Robert J. Frouin, Scripps Institution of Oceanography, rfrouin@ucsd.edu (Presenting)
Bruno Pelletier, University of Montpellier, pelletier@math.univ-montp2.fr

Ocean-color remote sensing from space aims at retrieving from a noisy top-of-atmosphere radiance the values taken by relevant variables such as the chlorophyll-a concentration or the marine reflectance. From a mathematical perspective, it is an ill-posed inverse problem with a highly nonlinear operator. Few techniques are available in the case of a nonlinear inverse problem; even its theoretical study is far from easy, yet some techniques may be used in a practical setting when the noise distribution is known.
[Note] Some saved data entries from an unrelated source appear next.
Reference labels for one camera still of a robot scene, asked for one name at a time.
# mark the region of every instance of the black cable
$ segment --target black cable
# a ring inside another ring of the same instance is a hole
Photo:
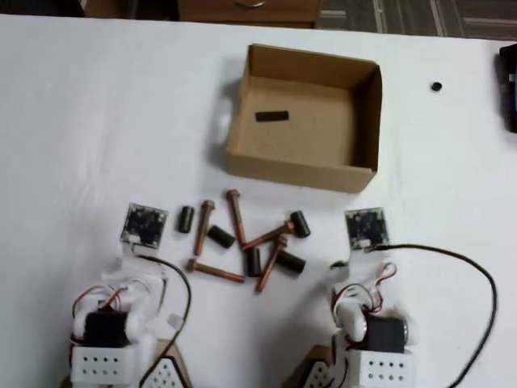
[[[167,353],[169,352],[169,350],[172,347],[172,345],[174,345],[174,343],[176,342],[176,339],[178,338],[179,333],[181,333],[181,331],[183,330],[183,328],[185,326],[185,323],[187,323],[188,313],[191,310],[192,290],[191,290],[191,285],[188,282],[187,277],[185,276],[185,274],[183,273],[183,271],[179,267],[175,266],[172,263],[168,263],[165,260],[162,260],[162,259],[159,259],[159,258],[156,258],[156,257],[153,257],[153,256],[137,255],[137,257],[140,257],[141,259],[145,259],[145,260],[151,261],[151,262],[156,263],[156,264],[165,265],[166,267],[174,269],[178,273],[178,275],[181,276],[181,278],[183,280],[183,283],[187,287],[187,306],[185,307],[185,312],[183,313],[183,322],[181,323],[181,326],[179,327],[179,329],[175,332],[175,334],[172,337],[172,339],[165,346],[165,348],[163,349],[162,353],[160,353],[160,356],[156,359],[156,361],[144,373],[144,376],[140,380],[140,384],[139,384],[139,387],[142,387],[144,385],[144,383],[145,383],[145,380],[153,372],[154,368],[156,368],[156,366],[158,365],[160,360],[167,355]]]
[[[428,247],[426,245],[418,245],[418,244],[398,244],[398,245],[379,245],[377,247],[368,248],[367,251],[390,251],[392,249],[404,249],[404,248],[420,249],[423,251],[441,253],[442,255],[451,256],[451,257],[454,257],[461,261],[464,261],[467,264],[472,265],[479,272],[481,272],[490,283],[490,288],[492,289],[492,310],[490,312],[490,319],[488,321],[488,326],[486,327],[485,332],[483,333],[483,336],[481,337],[481,341],[477,345],[476,350],[474,350],[474,353],[470,357],[469,361],[467,362],[465,367],[461,370],[461,372],[458,375],[458,377],[456,378],[456,380],[454,382],[452,382],[451,385],[448,386],[448,388],[455,388],[463,381],[463,379],[465,378],[467,373],[472,368],[474,362],[476,362],[476,359],[479,357],[481,350],[485,347],[486,341],[489,339],[490,333],[492,332],[492,329],[494,328],[495,316],[498,311],[498,291],[497,291],[497,287],[495,285],[494,278],[489,274],[488,271],[486,271],[481,265],[479,265],[472,259],[469,259],[468,257],[463,256],[463,255],[460,255],[459,253],[447,251],[447,250],[441,249],[441,248]]]
[[[348,359],[345,358],[345,373],[343,374],[343,379],[341,380],[341,383],[338,385],[338,388],[341,388],[343,384],[345,383],[345,380],[347,380],[348,375]]]

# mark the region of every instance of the cardboard base
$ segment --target cardboard base
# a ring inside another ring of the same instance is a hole
[[[328,346],[315,345],[309,350],[302,362],[296,367],[292,375],[282,384],[282,388],[299,388],[303,386],[314,362],[323,361],[330,365],[331,349]]]

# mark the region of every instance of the wooden drawer
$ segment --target wooden drawer
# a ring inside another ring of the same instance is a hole
[[[180,0],[181,20],[209,22],[316,21],[320,0]]]

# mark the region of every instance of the drawer handle
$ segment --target drawer handle
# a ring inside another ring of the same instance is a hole
[[[243,6],[244,8],[259,8],[260,6],[263,6],[266,4],[266,0],[263,0],[261,2],[256,2],[255,4],[246,4],[245,2],[239,2],[238,0],[235,2],[238,6]]]

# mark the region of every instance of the wire
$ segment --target wire
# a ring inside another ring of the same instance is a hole
[[[116,299],[116,298],[119,298],[120,299],[120,293],[122,291],[125,291],[126,289],[128,289],[127,287],[120,287],[119,289],[117,289],[104,303],[102,306],[99,307],[99,309],[105,309],[106,307],[108,307],[110,304],[113,303],[113,301]]]
[[[474,353],[469,358],[469,361],[467,362],[465,367],[461,370],[461,372],[458,375],[458,377],[456,378],[456,380],[448,386],[448,388],[455,388],[459,384],[461,384],[461,382],[463,381],[463,379],[465,378],[467,373],[469,373],[474,362],[476,362],[477,358],[479,357],[481,350],[485,347],[486,341],[489,339],[492,329],[494,328],[495,316],[498,311],[498,291],[497,291],[497,287],[495,285],[494,278],[480,264],[476,263],[472,259],[469,259],[467,256],[463,256],[463,255],[460,255],[459,253],[447,251],[447,250],[441,249],[441,248],[428,247],[426,245],[418,245],[418,244],[398,244],[398,245],[379,245],[376,247],[368,248],[367,251],[390,251],[392,249],[406,249],[406,248],[441,253],[442,255],[447,255],[447,256],[451,256],[456,259],[459,259],[467,264],[470,264],[474,268],[476,268],[479,272],[481,272],[481,274],[483,274],[485,276],[485,278],[490,283],[490,288],[492,289],[492,310],[490,312],[490,318],[488,321],[488,325],[485,329],[485,332],[483,333],[483,336],[481,337],[481,340],[479,341],[479,344],[477,345],[476,349],[474,350]]]
[[[94,291],[96,289],[104,289],[104,290],[107,290],[109,293],[112,293],[113,291],[115,291],[112,287],[110,287],[108,285],[92,285],[90,288],[85,289],[82,293],[79,294],[79,296],[77,297],[77,299],[74,301],[74,303],[72,305],[72,318],[75,318],[75,309],[78,306],[78,303],[86,295],[88,295],[89,293],[91,293],[92,291]]]
[[[382,274],[390,266],[393,267],[393,271],[391,273],[389,273],[388,275],[382,276]],[[383,306],[384,301],[385,301],[384,297],[382,296],[382,292],[380,291],[380,283],[382,283],[385,280],[388,280],[390,277],[394,277],[395,275],[397,275],[397,265],[395,265],[394,263],[387,263],[382,268],[382,271],[380,273],[380,277],[375,281],[375,290],[376,290],[377,298],[379,299],[379,303],[377,304],[377,306],[375,306],[375,308],[372,308],[370,310],[371,313],[375,314],[375,313],[378,313],[379,311],[381,311],[382,310],[382,306]]]
[[[140,380],[140,384],[139,384],[139,387],[142,387],[144,385],[145,380],[147,379],[147,377],[153,372],[154,368],[156,368],[156,366],[158,365],[160,360],[167,355],[167,353],[169,352],[170,348],[172,348],[172,345],[174,345],[174,343],[176,342],[176,339],[178,338],[179,334],[182,332],[183,328],[185,327],[185,323],[187,323],[188,314],[189,314],[189,312],[191,310],[192,290],[191,290],[191,285],[188,282],[187,277],[185,276],[185,274],[183,273],[183,271],[179,267],[175,266],[172,263],[168,263],[165,260],[162,260],[162,259],[159,259],[159,258],[153,257],[153,256],[137,255],[137,257],[139,257],[141,259],[148,260],[148,261],[156,263],[156,264],[165,265],[166,267],[169,267],[169,268],[175,270],[178,273],[178,275],[182,278],[183,283],[185,284],[185,287],[187,288],[187,305],[185,307],[185,312],[183,313],[183,321],[181,323],[181,326],[175,332],[175,334],[173,335],[173,337],[169,341],[169,343],[165,346],[165,348],[163,349],[162,353],[160,353],[160,356],[158,356],[158,358],[155,360],[155,362],[144,373],[144,376]]]
[[[347,375],[348,375],[348,359],[345,358],[345,373],[343,374],[343,379],[339,383],[338,388],[341,388],[343,386],[343,384],[345,383],[345,380],[347,380]]]
[[[345,295],[345,293],[349,290],[349,289],[352,289],[353,287],[359,287],[361,288],[362,290],[364,290],[364,292],[368,295],[368,297],[370,298],[370,302],[371,302],[371,307],[369,309],[367,309],[367,311],[370,311],[372,310],[374,307],[375,307],[375,302],[373,301],[373,296],[372,296],[372,293],[370,293],[370,291],[368,291],[368,289],[366,287],[364,287],[364,285],[360,284],[360,283],[350,283],[349,285],[346,285],[344,286],[339,292],[338,294],[336,295],[336,298],[335,298],[335,302],[334,304],[332,305],[332,311],[334,311],[336,305],[338,304],[339,300]]]
However in ocean-color remote sensing, the noise encompasses several types of error owing to the forward operator approximation (i.e., accuracy of radiative transfer model), as well as to calibration uncertainties and pure measurement noise. Hence the noise distribution is unknown. In this work, a stochastic technique is proposed to first infer a noise distribution, which is next used to retrieve the marine reflectance in a least-square prediction setting by a regression model.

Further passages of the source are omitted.